■ **Directions for this task**
Please take the lines from the one holding "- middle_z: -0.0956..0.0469" through the one holding "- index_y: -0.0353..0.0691" in the data below and copy them exactly.

■ **Given information**
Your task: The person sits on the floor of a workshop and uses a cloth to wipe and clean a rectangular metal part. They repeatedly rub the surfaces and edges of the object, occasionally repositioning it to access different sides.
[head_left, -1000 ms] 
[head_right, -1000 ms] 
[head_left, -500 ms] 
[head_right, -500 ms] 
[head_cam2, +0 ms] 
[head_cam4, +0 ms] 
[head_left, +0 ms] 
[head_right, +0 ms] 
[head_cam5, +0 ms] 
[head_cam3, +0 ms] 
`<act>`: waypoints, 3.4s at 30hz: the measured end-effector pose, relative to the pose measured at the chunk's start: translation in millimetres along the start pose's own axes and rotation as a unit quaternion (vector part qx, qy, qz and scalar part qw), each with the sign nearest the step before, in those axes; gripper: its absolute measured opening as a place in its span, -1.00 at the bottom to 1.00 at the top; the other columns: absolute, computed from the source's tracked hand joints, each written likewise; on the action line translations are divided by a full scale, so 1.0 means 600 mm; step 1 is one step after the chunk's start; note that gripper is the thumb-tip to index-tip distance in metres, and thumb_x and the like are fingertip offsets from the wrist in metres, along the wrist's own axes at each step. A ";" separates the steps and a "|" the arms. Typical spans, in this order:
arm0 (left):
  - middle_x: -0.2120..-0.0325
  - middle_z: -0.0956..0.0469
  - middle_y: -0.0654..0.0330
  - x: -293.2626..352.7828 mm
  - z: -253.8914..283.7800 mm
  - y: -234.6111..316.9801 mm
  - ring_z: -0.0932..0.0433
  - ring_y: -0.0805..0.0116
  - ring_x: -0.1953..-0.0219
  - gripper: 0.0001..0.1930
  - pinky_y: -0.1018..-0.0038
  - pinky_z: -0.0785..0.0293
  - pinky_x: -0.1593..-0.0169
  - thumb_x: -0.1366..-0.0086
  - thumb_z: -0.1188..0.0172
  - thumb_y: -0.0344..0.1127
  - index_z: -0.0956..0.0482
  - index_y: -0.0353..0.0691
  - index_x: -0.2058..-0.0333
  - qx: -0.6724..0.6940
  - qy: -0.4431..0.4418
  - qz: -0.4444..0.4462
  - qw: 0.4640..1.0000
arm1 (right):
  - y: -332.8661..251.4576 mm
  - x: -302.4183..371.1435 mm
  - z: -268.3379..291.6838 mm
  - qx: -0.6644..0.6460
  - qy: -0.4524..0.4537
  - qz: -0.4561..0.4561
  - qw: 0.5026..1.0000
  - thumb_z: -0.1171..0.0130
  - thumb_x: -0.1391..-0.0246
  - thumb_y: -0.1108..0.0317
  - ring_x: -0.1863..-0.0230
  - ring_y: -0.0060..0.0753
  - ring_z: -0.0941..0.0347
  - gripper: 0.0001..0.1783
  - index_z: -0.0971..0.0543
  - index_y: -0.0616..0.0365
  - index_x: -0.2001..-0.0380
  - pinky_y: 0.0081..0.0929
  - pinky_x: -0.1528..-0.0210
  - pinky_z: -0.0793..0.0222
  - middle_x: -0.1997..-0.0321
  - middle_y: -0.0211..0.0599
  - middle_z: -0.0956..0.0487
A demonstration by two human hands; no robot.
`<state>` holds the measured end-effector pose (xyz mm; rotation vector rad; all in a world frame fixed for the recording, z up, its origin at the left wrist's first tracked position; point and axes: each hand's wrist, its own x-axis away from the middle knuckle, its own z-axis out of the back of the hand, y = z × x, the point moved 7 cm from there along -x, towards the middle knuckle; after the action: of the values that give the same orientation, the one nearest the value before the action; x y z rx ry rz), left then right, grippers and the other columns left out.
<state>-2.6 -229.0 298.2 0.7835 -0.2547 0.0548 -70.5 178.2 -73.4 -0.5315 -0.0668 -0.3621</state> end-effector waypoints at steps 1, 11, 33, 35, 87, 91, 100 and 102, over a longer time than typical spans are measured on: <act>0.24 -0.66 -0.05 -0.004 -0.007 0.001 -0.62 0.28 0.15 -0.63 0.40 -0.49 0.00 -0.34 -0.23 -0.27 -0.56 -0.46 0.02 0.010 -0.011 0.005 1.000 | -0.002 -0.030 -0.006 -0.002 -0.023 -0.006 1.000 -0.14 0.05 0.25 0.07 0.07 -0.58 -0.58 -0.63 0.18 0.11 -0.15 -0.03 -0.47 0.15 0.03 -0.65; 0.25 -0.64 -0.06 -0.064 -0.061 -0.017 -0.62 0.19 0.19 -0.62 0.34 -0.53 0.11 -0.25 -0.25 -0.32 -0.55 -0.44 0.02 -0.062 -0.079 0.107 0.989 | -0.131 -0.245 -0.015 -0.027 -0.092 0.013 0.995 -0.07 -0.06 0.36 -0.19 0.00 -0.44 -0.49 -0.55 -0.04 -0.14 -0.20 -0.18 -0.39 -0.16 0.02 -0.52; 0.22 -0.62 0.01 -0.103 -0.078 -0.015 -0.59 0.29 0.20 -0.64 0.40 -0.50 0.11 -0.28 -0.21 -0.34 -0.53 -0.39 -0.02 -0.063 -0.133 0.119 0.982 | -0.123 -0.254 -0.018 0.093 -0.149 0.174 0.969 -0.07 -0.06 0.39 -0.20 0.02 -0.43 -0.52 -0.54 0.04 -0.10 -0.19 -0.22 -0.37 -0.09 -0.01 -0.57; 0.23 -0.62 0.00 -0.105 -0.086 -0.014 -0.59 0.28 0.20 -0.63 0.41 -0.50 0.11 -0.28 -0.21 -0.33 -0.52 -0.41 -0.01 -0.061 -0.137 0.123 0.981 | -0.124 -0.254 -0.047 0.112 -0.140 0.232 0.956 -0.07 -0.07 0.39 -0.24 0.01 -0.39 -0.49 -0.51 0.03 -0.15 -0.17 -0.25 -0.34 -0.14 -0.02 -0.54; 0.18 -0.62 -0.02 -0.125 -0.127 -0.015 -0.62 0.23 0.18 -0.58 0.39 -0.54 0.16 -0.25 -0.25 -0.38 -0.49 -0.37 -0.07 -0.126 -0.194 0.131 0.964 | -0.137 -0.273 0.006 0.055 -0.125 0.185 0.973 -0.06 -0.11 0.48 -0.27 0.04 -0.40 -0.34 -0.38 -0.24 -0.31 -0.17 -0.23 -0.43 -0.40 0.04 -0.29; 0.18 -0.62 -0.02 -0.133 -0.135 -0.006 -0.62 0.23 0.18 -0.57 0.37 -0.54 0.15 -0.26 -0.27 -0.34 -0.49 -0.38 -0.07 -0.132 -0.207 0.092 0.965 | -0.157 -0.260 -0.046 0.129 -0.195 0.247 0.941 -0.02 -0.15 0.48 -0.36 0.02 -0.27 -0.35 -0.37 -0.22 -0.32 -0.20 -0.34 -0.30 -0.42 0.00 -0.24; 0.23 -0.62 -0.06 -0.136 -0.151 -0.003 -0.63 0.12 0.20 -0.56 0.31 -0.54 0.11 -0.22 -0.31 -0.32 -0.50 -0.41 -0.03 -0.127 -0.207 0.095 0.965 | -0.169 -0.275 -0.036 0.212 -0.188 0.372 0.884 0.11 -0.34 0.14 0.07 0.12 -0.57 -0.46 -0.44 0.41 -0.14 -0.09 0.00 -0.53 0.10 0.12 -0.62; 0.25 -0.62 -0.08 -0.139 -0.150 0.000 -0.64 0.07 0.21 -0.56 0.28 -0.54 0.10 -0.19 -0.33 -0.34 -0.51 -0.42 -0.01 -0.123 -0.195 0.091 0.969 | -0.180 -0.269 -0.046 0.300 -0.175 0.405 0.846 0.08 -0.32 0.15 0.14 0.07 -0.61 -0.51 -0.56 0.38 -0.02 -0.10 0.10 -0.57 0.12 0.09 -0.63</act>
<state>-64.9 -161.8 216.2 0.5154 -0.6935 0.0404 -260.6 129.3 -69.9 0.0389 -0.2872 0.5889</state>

■ **Finished task**
  - middle_z: -0.0956..0.0469
  - middle_y: -0.0654..0.0330
  - x: -293.2626..352.7828 mm
  - z: -253.8914..283.7800 mm
  - y: -234.6111..316.9801 mm
  - ring_z: -0.0932..0.0433
  - ring_y: -0.0805..0.0116
  - ring_x: -0.1953..-0.0219
  - gripper: 0.0001..0.1930
  - pinky_y: -0.1018..-0.0038
  - pinky_z: -0.0785..0.0293
  - pinky_x: -0.1593..-0.0169
  - thumb_x: -0.1366..-0.0086
  - thumb_z: -0.1188..0.0172
  - thumb_y: -0.0344..0.1127
  - index_z: -0.0956..0.0482
  - index_y: -0.0353..0.0691

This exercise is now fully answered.